REQUIREMENT: From the records below, transcribe only the lines running from the one with "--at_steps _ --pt" through the one with "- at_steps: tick". Keep both of those end lines.

RECORDS FOR THE EXERCISE:
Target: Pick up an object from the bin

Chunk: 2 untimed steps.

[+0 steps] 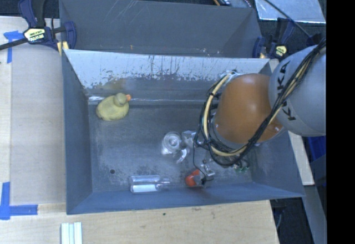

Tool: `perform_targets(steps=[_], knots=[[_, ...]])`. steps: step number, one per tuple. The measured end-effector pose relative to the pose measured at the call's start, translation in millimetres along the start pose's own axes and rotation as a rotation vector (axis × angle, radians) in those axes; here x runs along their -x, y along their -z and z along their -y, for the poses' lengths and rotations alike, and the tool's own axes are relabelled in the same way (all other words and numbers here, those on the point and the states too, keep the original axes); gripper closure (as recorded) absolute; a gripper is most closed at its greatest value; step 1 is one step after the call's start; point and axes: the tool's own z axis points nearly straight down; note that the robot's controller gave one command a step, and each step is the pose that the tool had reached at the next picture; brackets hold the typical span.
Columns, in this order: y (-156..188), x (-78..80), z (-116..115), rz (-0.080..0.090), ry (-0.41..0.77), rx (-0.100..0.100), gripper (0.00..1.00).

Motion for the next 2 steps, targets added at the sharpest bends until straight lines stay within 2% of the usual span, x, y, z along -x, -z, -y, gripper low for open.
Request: perform_targets(steps=[1,2], knots=[[0.0,-3.8,3.3,0.000,-0.024,0.001,0.00],[-27.1,-2.6,7.2,0.010,0.004,-0.001,0.00]])
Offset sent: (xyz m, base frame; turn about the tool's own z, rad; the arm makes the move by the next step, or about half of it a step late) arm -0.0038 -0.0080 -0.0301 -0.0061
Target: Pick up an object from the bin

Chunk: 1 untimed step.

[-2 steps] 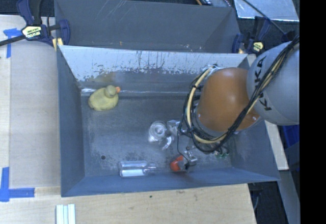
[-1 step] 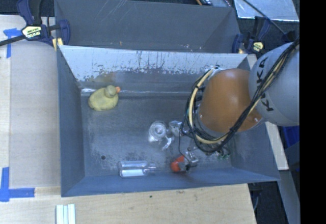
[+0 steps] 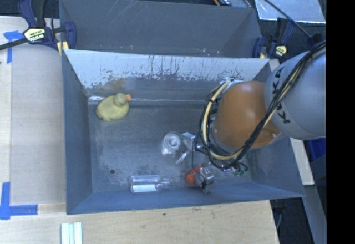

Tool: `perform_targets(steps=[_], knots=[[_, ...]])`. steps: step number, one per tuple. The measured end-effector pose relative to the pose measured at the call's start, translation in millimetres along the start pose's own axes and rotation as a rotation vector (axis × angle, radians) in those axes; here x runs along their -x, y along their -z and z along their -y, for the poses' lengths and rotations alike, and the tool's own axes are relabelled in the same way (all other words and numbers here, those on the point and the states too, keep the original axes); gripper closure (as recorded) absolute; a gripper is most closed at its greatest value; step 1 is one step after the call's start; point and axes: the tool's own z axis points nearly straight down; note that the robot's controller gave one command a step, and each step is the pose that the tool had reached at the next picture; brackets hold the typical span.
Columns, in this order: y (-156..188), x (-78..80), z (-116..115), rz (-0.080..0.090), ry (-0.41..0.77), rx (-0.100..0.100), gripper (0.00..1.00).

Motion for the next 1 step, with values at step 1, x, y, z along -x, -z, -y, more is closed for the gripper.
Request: perform_targets(steps=[1], knots=[[2.7,2.1,0.7,0.002,-0.020,0.001,1.00]])
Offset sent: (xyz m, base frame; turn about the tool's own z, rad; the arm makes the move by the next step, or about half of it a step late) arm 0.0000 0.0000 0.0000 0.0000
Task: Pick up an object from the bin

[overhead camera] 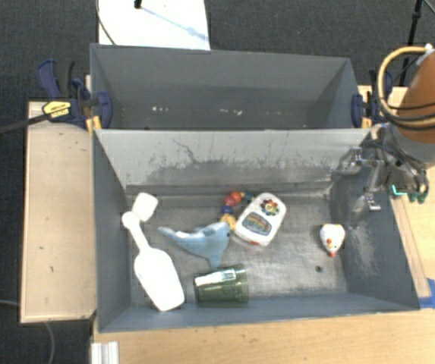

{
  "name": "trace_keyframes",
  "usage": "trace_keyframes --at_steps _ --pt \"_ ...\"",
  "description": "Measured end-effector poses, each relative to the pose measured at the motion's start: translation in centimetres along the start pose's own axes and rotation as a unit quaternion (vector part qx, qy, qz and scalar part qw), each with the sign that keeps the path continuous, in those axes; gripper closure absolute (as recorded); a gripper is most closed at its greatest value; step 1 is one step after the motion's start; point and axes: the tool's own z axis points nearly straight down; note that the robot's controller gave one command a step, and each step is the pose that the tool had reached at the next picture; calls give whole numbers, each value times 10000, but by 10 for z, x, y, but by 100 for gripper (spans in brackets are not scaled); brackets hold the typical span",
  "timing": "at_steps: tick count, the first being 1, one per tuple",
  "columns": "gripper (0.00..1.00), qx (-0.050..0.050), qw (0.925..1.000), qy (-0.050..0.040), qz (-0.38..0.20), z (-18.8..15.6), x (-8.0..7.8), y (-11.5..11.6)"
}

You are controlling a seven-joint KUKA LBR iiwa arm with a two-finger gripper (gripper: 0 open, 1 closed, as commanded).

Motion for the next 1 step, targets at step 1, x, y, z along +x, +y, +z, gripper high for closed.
trace_keyframes --at_steps 1 --pt "0 8 10000 -40 -17 -4 -2 0"
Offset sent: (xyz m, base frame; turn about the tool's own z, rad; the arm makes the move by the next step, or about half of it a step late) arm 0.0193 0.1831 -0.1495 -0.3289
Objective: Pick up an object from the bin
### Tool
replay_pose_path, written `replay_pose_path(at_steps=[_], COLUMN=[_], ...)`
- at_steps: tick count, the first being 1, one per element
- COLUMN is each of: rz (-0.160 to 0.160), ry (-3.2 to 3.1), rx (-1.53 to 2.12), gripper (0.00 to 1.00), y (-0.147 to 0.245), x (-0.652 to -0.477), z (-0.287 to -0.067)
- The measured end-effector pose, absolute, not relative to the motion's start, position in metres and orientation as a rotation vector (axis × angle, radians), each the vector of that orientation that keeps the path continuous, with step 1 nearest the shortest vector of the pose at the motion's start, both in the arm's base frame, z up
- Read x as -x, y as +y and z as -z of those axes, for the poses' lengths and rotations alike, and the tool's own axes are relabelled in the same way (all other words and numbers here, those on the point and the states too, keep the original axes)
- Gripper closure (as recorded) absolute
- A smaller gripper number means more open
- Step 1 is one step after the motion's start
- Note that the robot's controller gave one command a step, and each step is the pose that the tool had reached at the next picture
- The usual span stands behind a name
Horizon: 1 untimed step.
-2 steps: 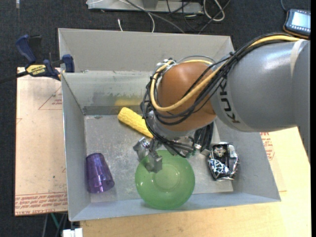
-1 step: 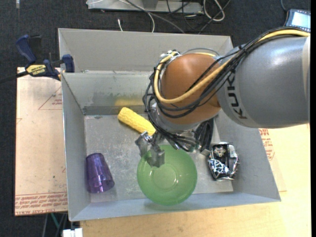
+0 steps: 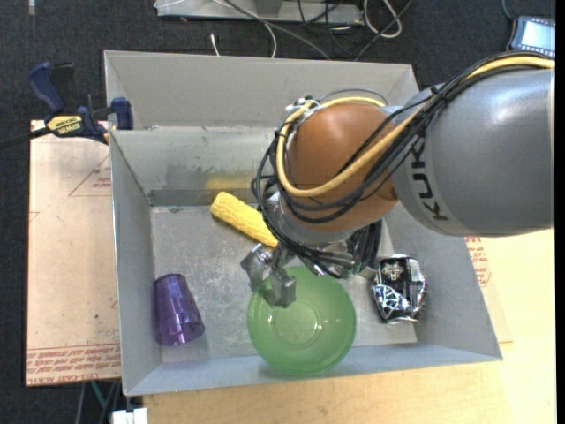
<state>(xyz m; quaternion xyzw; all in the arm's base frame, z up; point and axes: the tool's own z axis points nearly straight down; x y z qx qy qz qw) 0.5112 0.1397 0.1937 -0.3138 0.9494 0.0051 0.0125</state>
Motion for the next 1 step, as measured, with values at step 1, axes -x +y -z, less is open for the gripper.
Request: replay_pose_path(at_steps=[1], rz=[-0.015], ry=[2.966], rx=[0.934], gripper=[1.00], y=[0.1186], x=[-0.5299], z=[-0.1875])
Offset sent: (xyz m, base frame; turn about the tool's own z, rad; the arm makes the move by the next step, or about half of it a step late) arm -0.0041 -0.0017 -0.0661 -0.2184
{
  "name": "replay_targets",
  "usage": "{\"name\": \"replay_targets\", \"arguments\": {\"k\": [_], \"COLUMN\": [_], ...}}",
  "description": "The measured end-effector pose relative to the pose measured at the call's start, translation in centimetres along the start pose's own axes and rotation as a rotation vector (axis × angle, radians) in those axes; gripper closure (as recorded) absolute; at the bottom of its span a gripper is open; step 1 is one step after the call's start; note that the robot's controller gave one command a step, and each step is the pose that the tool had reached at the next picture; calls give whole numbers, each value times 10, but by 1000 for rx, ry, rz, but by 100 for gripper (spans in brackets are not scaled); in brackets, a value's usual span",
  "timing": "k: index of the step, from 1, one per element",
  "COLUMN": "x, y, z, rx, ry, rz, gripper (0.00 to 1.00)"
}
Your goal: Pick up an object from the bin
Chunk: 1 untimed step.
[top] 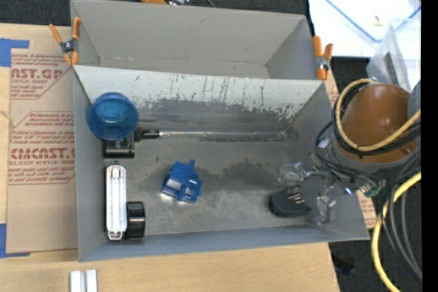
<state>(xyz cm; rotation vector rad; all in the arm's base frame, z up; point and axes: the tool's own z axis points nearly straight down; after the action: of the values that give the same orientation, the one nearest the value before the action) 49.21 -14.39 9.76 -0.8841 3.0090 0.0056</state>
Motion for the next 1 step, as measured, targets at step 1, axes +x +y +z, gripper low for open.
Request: {"name": "replay_targets", "arguments": {"k": [1], "x": [4], "y": [8], "z": [27], "rx": [1], "ry": [-8], "rz": [-189], "gripper": [0]}}
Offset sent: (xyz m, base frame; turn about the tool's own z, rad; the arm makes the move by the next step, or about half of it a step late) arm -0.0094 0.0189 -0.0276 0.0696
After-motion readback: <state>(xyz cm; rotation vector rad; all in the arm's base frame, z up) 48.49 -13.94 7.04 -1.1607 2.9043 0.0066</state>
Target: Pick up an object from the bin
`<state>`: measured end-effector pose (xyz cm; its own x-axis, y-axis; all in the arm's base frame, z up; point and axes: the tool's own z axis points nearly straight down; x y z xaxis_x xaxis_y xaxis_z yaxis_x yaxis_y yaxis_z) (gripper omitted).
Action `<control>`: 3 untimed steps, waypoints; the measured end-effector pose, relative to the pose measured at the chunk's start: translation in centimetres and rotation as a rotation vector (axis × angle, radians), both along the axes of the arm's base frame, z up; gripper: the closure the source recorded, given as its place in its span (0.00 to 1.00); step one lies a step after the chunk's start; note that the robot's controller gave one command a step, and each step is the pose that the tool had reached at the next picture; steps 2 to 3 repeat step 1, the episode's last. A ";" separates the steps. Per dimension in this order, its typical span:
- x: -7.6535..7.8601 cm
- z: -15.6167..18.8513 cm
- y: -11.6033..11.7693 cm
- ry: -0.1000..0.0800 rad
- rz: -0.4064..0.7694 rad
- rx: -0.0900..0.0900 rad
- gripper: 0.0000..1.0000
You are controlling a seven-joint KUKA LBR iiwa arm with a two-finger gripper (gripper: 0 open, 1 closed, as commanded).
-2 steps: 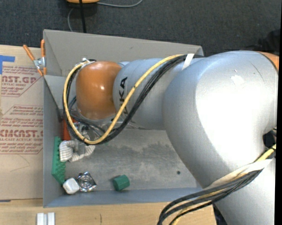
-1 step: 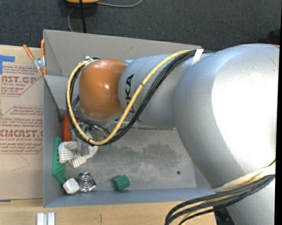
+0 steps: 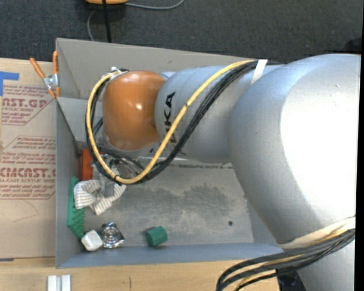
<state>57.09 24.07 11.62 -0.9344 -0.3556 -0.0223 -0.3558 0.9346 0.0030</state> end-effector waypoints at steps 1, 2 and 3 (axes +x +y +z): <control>-0.3 2.4 -0.5 0.011 0.014 -0.005 1.00; -0.3 2.4 -0.5 0.011 0.014 -0.005 1.00; -0.3 2.4 -0.5 0.011 0.014 -0.005 1.00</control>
Offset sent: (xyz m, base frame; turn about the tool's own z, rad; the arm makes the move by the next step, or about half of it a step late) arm -0.0045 -0.0112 0.0701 -0.0276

TASK RESPONSE:
  "usage": "trace_keyframes --at_steps _ --pt \"_ ...\"",
  "description": "Measured end-effector poses, each relative to the pose measured at the motion's start: translation in centimetres along the start pose's own axes and rotation as a unit quaternion (vector part qx, qy, qz and scalar part qw), each with the sign that keeps the path continuous, in those axes; gripper closure absolute (as recorded); a gripper is most closed at its greatest value; step 1 is one step after the motion's start; point and axes: the tool's own z axis points nearly straight down; note that the robot's controller gave one command a step, and each step is the pose that the tool had reached at the next picture; calls give whole numbers, each value times 10000, but by 10 for z, x, y, but by 100 for gripper (spans in brackets are not scaled); brackets hold the typical span",
  "timing": "at_steps: tick count, the first being 1, one per tuple",
  "columns": "gripper (0.00..1.00), qx (-0.050..0.050), qw (0.925..1.000), qy (-0.050..0.040), qz (-0.38..0.20), z (-18.8..15.6), x (-8.0..7.8), y (-11.5..11.6)"
}

You are controlling a seven-joint KUKA LBR iiwa arm with a two-finger gripper (gripper: 0 open, 1 closed, as commanded).

Motion for the next 1 step, targets at step 1, x, y, z along +x, +y, +z, gripper high for closed.
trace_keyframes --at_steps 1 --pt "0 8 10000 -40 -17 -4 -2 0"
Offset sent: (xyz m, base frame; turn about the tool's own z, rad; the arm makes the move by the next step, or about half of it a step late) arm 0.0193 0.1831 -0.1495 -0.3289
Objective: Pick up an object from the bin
### Tool
replay_pose_path, written `replay_pose_path(at_steps=[_], COLUMN=[_], ...)`
- at_steps: tick count, the first being 1, one per element

What this exercise asked for has been supplied.